3) Das Trio ist eine Klasse für sich
Und zwar speziell das Gitarrentrio. Der Grund ist die fehlende Fläche, da es kein Keyboard gibt, das Orgel oder Streicher spielen könnte. Diese füllen enorm und sorgen für Soundvielfalt. Im Gitarrentrio ist jedes Instrument ein „Attack“- Instrument mit kurzer Ausklingzeit. Man könnte jetzt sagen, dass es ja für Gitarristen doch den Verzerrer gibt, der den Ton verlängert. Das stimmt, aber er limitiert auch auch den Klang enorm, weil er eben immer nach Verzerrer, also relativ gleich klingt. Zudem sind Akkorde mit dissonanten Intervallen (Terz, Sexte, Septime) immer schwierig, weil sie schnell „matschen“. Den Verzerrer sollte man zudem nur musikalisch sinnvoll einsetzen, sonst wird es auch sehr schnell sehr einseitig und somit langweilig. Ich nutze zu dem Zweck Stereochorus, getimte Delays und weite Akkord-Voicings, oftmals ohne Grundton, denn dafür ist ja Markus (Bass) da.
Im Trio habe ich auch gelernt zuzuhören, was in der Songstruktur fehlt, zu registrieren wo die Lücken im Bandklang sind, und sie zu füllen. Ein Gefühl für Arrangements und Kompositionen zu haben, hilft enorm. Aber Vorsicht: Es tuen sich jede Menge Lücken auf, und es kommt auch auf den musikalischen Geschmack und die Erfahrung an, ob sie zu füllen sind. Deshalb ist die absolut wichtigste Eigenschaft: Zuhören zu können! Und daraus folgt: Reagieren zu können.
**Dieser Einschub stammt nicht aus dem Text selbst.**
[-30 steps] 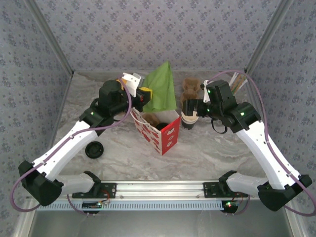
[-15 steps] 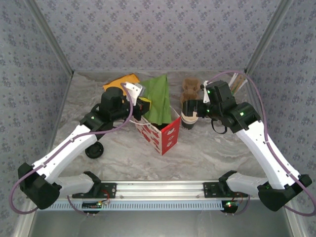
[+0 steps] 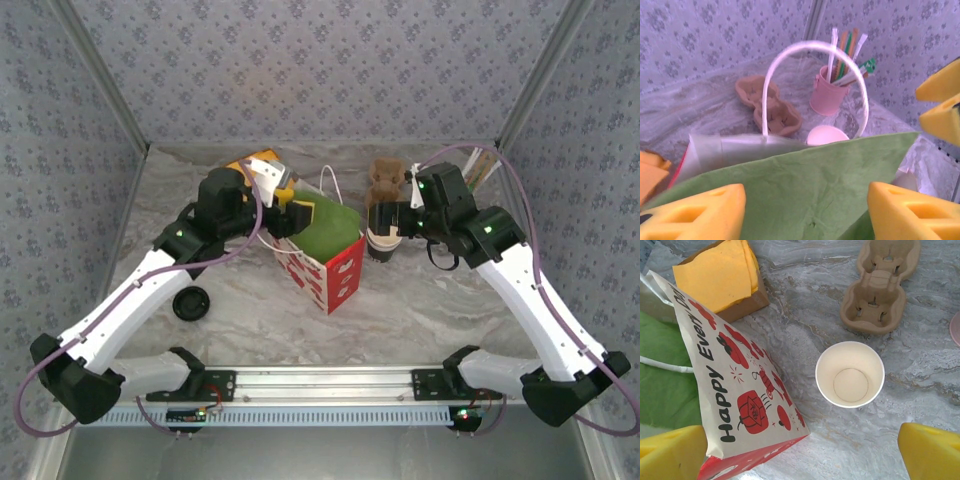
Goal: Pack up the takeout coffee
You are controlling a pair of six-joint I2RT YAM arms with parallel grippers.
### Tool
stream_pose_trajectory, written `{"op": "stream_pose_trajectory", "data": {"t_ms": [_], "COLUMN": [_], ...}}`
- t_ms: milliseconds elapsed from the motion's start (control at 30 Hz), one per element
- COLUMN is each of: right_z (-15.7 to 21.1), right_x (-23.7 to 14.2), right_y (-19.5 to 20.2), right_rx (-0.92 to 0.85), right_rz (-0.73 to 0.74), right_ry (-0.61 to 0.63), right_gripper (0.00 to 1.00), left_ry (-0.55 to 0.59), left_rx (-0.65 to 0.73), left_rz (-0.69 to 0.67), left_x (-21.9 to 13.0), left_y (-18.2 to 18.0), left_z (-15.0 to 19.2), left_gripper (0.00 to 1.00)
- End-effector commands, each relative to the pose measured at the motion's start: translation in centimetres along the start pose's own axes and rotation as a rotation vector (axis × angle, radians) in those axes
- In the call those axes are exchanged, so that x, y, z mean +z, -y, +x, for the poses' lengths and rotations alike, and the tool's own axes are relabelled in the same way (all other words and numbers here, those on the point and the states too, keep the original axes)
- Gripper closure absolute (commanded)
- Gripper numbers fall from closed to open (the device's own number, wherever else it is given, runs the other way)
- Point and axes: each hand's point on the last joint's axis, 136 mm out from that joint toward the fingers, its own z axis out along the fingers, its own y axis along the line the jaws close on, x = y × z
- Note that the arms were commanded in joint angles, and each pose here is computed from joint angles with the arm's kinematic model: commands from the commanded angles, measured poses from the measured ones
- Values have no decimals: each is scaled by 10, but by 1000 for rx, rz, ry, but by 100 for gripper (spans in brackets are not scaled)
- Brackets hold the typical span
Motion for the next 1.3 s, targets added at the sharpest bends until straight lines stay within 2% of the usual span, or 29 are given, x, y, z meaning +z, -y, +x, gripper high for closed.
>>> {"op": "stream_pose_trajectory", "data": {"t_ms": [0,267,367,433,600,633,733,800,900,967,1033,1167,1267], "right_z": [0,-2,-1,-1,-1,-1,0,0,0,0,1,3,5], "right_x": [4,10,12,13,15,14,15,14,14,14,14,15,15], "right_y": [3,3,4,4,6,6,8,9,11,11,11,12,13], "right_rx": [5,5,7,10,15,15,17,19,24,27,29,32,35], "right_rz": [11,6,6,7,8,9,12,14,19,15,11,10,10], "right_ry": [-4,-12,-15,-17,-17,-16,-19,-15,-11,-9,-7,-9,-10], "right_gripper": [0,0,0,0,0,0,0,0,0,0,0,0,0], "left_ry": [28,-38,-64,-79,-114,-120,-143,-166,-225,-274,-330,-373,-375], "left_rx": [4,-5,-16,-19,-29,-35,-62,-112,-150,-152,-162,-148,-142], "left_rz": [-28,-43,-58,-75,-83,-70,0,25,25,1,-41,-88,-103], "left_x": [-8,5,10,12,15,17,19,22,28,32,36,45,54], "left_y": [1,-4,-7,-11,-12,-10,6,11,15,15,9,6,6], "left_z": [-18,-12,-8,-5,-5,-5,-9,-6,6,15,26,26,22], "left_gripper": [23,21,16,7,3,0,2,8,27,51,70,89,95]}}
Wir lassen bei bestimmten Songs oftmals einen Part einfach vom Arrangement her frei. Wir wissen zwar welche Akkorde hier stehen und wie lang sie theoretisch sind, aber ob wir da heute einen Reggae spielen oder ein Basssolo, ob ich scatte oder wir einfach nur athmospärisch vor uns hin grooven, das wird erst spontan aus dem Augenblick heraus entschieden, wenn der Part anfängt. Das sollte der Sub (Aushifsmusiker) mitbekommen, und das geht ohne die Fähigkeit zur Kommunikation einfach nicht. Dann entsteht manchmal ein musikalisch absolut magischer Moment. Das ist nicht prob-bar, das entsteht spontan oder gar nicht, aber es gehört zu den schönsten Konzertmomenten. I live for that!
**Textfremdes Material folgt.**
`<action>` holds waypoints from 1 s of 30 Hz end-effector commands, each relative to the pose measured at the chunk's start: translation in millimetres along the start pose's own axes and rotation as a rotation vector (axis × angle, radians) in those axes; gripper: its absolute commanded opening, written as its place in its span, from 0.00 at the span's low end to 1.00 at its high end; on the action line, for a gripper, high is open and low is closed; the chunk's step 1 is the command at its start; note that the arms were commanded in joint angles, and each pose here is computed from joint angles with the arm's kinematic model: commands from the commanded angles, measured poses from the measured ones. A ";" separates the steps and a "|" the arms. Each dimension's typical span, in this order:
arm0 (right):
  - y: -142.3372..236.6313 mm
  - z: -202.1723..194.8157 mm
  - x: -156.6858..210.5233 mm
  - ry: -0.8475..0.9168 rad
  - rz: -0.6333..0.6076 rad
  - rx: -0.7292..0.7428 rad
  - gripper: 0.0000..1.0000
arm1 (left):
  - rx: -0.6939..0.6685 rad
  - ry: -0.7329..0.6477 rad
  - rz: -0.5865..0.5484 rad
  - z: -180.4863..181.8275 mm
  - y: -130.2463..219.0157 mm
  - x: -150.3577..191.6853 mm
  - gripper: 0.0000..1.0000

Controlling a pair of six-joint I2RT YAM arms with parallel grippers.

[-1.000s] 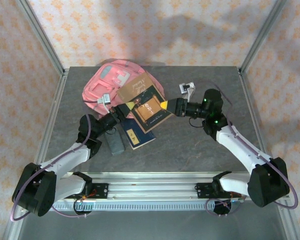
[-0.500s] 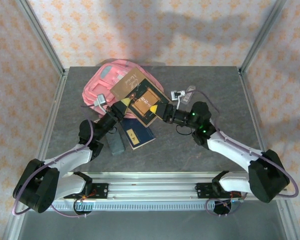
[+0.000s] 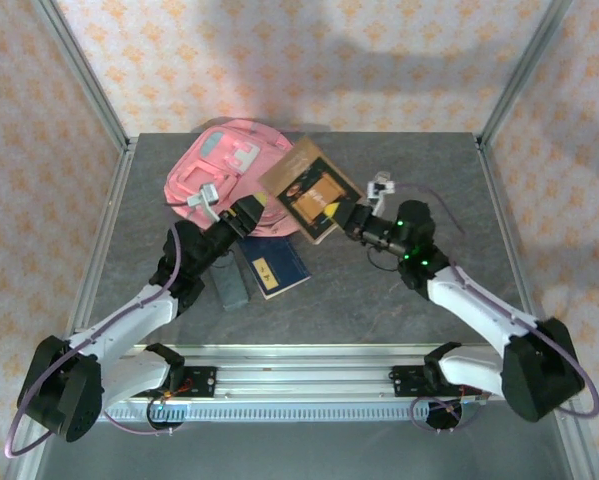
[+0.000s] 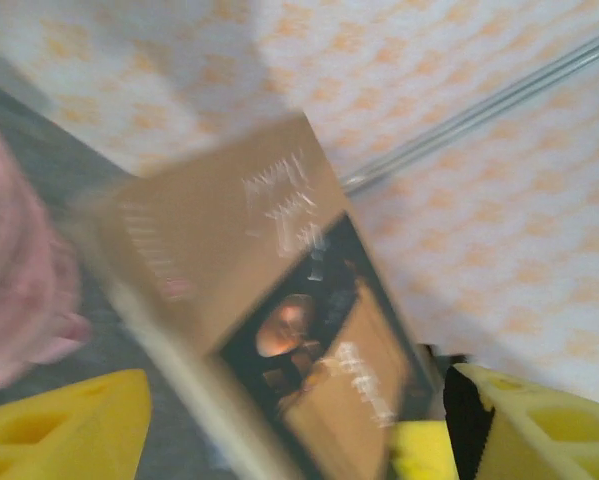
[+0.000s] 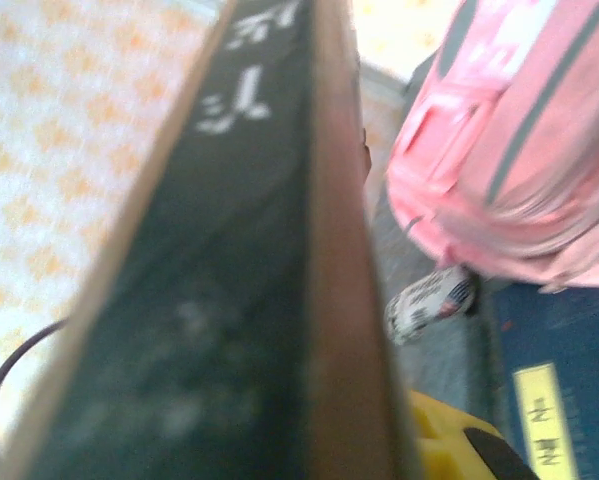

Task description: Pack the student bag

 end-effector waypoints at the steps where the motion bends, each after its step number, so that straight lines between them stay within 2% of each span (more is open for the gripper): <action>1: 28.5 13.8 -25.8 0.089 -0.148 0.010 0.00 | -0.277 -0.210 0.159 36.1 -0.2 15.7 0.78; 6: 54.4 -1.1 -47.8 0.089 -0.253 0.111 0.00 | -0.467 -0.355 0.309 61.3 -15.2 21.0 0.83; 10: 65.5 -3.1 -57.2 0.107 -0.307 0.160 0.00 | -0.601 -0.487 0.428 72.7 -42.9 16.8 0.79; 15: 68.7 -6.4 -59.2 0.109 -0.322 0.193 0.00 | -0.685 -0.609 0.565 86.1 -83.6 19.9 0.72; 25: 71.2 -16.3 -53.6 0.085 -0.318 0.201 0.00 | -0.892 -0.861 0.755 132.8 -143.0 49.4 0.79; 30: 70.3 -15.9 -52.1 0.085 -0.306 0.192 0.00 | -0.956 -0.926 0.782 155.1 -151.2 63.2 0.68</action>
Point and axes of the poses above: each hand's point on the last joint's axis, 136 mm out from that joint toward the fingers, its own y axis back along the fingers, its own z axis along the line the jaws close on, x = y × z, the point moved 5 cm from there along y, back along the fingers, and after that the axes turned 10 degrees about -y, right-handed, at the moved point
Und es gilt (jetzt kriege ich endlich den Bogen zur Überschrift…), auch andersherum: Ein anderer Musiker wird zwangsläufig anders spielen, eine leicht andere Herangehensweise zu einem Song mitbringen, Fills anders spielen oder weglassen. Eine Hihat geht nicht an der gewohnten Stelle auf, eine Chorstimme kommt anders (beide Drummer singen auch), die Breaks klingen völlig anders. Der eine hat einen Progrock Hintergrund, der andere kommt eher von der Popmusik. Der eine hat einen geschlossenen, der andere einen offenen Drumsound. All das wird immer die Musik beeinflussen und, wenn man es zulassen kann, die Musik bereichern. Und jetzt ist es an mir das in die Musik hineinzulassen und nicht auf Kleinigkeiten und Gewohntem zu bestehen, und somit meinerseits unerwartete Magie zu ermöglichen.
Wir hatten Glück. Mit Stephan Sagurna hatten wir einen Drummer, der all diese Eigenschaften mitbringt, und so waren auch die Konzerte große Klasse.